[SERVER-47344] agg_merge_upsert_supplied_cluster.js failure due to unsupported downgrade version Created: 06/Apr/20  Updated: 29/Oct/23  Resolved: 22/Apr/20

Status: Closed
Project: Core Server
Component/s: None
Affects Version/s: None
Fix Version/s: 4.4.0-rc3

Type: Bug Priority: Major - P3
Reporter: Tammy Bailey (Inactive) Assignee: Bernard Gorman
Resolution: Fixed Votes: 0
Labels: qexec-team
Remaining Estimate: Not Specified
Time Spent: Not Specified
Original Estimate: Not Specified

Issue Links:
Depends
depends on WT-5966 4.4 downgrade can result in 4.2 core ... Closed
Related
related to SERVER-47425 When 4.2 discovers log version 4 reco... Closed
is related to WT-5926 __verify_txn_addr_cmp failure in mult... Closed
Backwards Compatibility: Fully Compatible
Operating System: ALL
Sprint: Query 2020-04-20, Query 2020-05-04
Participants:
Linked BF Score: 50

 Description   

The JS test agg_merge_upsert_supplied_cluster.js is failing in multiversion testing due to (at least in part) using an illegal downgrade version for testing. The test performs upgrade/downgrade scenarios between 4.4 and 4.2.1, which is not a supported path. I believe the supported downgrade version is 4.2.6.

 



 Comments   
Comment by Githook User [ 22/Apr/20 ]

Author:

{'name': 'Bernard Gorman', 'email': 'bernard.gorman@gmail.com', 'username': 'gormanb'}

Message: SERVER-47344 Change agg_merge_upsert_supplied_cluster.js to avoid downgrade to 4.2.1 SERVER-47581 Set 'useNewUpsert' on $mergeCursors aggregations
Branch: v4.4
https://github.com/mongodb/mongo/commit/dda2fb45cbf624c9270f8fad7f3c5c5a2f0834eb

Comment by Kelsey Schubert [ 16/Apr/20 ]

bernard.gorman, do you have an idea of when this will be ready to push into 4.4? I'd like to the required builders green on 4.4.

Comment by Alexander Gorrod [ 13/Apr/20 ]

daniel.gottlieb sorry for the slow reply. Writing out version 4 log files after seeing one in 4.2 is clever. It's a behavior change we wouldn't normally introduce in a dot release, but I don't see any downsides. It seems we have test coverage for it, and the failure won't be subtle if we get it wrong.

Comment by Luke Chen [ 09/Apr/20 ]

daniel.gottlieb Hope to let you know WT-5966 had been vendor-ed into mongo v4.2 branch. 

Comment by Daniel Gottlieb (Inactive) [ 08/Apr/20 ]

No - that is expected to fail, and we have no way of making it fail elegantly.

I do think there's a cleaner way to fail, though because 4.2.1 -> 4.2.4/5 are already released, we can't put in a better log message:

So long as the require_min/require_max compatibility works in 4.2.6 for seeing a log version 4 record via a downgrade (compatibility: 3.3), 4.2.6 could choose compatibility=(release=3.3) instead of compatibility=(release=3.2).
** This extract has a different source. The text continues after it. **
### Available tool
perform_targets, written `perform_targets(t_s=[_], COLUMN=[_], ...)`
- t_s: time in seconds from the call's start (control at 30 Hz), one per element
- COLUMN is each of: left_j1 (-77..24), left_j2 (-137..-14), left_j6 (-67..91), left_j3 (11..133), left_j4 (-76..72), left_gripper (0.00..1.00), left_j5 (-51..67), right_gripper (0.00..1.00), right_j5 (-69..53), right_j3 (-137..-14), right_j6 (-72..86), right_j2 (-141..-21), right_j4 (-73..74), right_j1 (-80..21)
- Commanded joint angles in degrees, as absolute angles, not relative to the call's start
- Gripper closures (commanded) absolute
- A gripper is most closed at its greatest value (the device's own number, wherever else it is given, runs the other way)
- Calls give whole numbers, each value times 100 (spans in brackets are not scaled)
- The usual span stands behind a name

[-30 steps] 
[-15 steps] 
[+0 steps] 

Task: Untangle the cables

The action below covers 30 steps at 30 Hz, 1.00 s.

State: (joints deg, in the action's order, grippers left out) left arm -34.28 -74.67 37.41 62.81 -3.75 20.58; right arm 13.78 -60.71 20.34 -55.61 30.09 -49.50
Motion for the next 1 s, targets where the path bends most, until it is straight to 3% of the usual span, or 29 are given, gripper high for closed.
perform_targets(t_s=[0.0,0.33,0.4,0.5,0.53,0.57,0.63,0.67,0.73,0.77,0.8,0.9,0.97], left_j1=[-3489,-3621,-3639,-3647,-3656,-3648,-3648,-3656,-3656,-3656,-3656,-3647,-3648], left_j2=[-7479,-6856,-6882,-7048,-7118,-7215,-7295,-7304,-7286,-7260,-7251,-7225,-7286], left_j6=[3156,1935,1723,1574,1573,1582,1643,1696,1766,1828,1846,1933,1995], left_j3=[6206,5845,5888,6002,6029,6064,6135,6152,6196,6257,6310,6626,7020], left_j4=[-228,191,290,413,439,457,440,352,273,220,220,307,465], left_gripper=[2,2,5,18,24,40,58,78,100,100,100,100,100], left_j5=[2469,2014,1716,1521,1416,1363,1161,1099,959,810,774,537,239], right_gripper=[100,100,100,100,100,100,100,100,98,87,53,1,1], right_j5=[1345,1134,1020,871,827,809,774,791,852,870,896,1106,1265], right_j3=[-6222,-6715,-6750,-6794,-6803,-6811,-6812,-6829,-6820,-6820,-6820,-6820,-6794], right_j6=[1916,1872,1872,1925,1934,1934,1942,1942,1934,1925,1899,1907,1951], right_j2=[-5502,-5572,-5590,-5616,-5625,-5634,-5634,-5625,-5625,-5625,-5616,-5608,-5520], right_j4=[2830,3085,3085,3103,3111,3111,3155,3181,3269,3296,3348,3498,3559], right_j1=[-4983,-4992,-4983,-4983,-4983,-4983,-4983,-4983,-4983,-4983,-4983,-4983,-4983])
This would cause 4.2.6 that's working on 4.4 datafiles to only write out log version 4, preventing an earlier 4.2 release from getting passed startup.

Comment by Alexander Gorrod [ 08/Apr/20 ]

is 4.4 -> 4.2.6 -> 4.2.1 expected to work?

No - that is expected to fail, and we have no way of making it fail elegantly. Once a user has opened their database with 4.4, it is no longer safe for them to open the database with a version of MongoDB earlier than 4.2.6 - even stepping through 4.2.6. cc kelsey.schubert and brian.lane I hope that matches your expectations?

Comment by Daniel Gottlieb (Inactive) [ 08/Apr/20 ]

I tried running this patched version with keith.bostic's fix for 4.2.6.

However, the downgrade process of 4.4 -> 4.2.6 -> 4.2.1 (to reset the test) appears to fail:

[js_test:agg_merge_upsert_supplied_cluster] 2020-04-08T15:06:56.279-0400 c20027| 2020-04-08T15:06:56.278-0400 F  -        [initandlisten] Invalid access at address: 0
[js_test:agg_merge_upsert_supplied_cluster] 2020-04-08T15:06:56.306-0400 c20027| 2020-04-08T15:06:56.305-0400 F  -        [initandlisten] Got signal: 11 (Segmentation fault).
<snip>
[js_test:agg_merge_upsert_supplied_cluster] 2020-04-08T15:06:56.306-0400 c20027| ----- BEGIN BACKTRACE -----
<snip>
[js_test:agg_merge_upsert_supplied_cluster] 2020-04-08T15:06:56.306-0400 c20027|  mongod-4.2.1(_ZN5mongo15printStackTraceERSo+0x41) [0x55f5621bbff1]
[js_test:agg_merge_upsert_supplied_cluster] 2020-04-08T15:06:56.306-0400 c20027|  mongod-4.2.1(+0x279E7EE) [0x55f5621bb7ee]
[js_test:agg_merge_upsert_supplied_cluster] 2020-04-08T15:06:56.306-0400 c20027|  mongod-4.2.1(+0x279E9CC) [0x55f5621bb9cc]
[js_test:agg_merge_upsert_supplied_cluster] 2020-04-08T15:06:56.306-0400 c20027|  libpthread.so.0(+0x11390) [0x7fda0d554390]
[js_test:agg_merge_upsert_supplied_cluster] 2020-04-08T15:06:56.306-0400 c20027|  mongod-4.2.1(+0xF2CCDE) [0x55f560949cde]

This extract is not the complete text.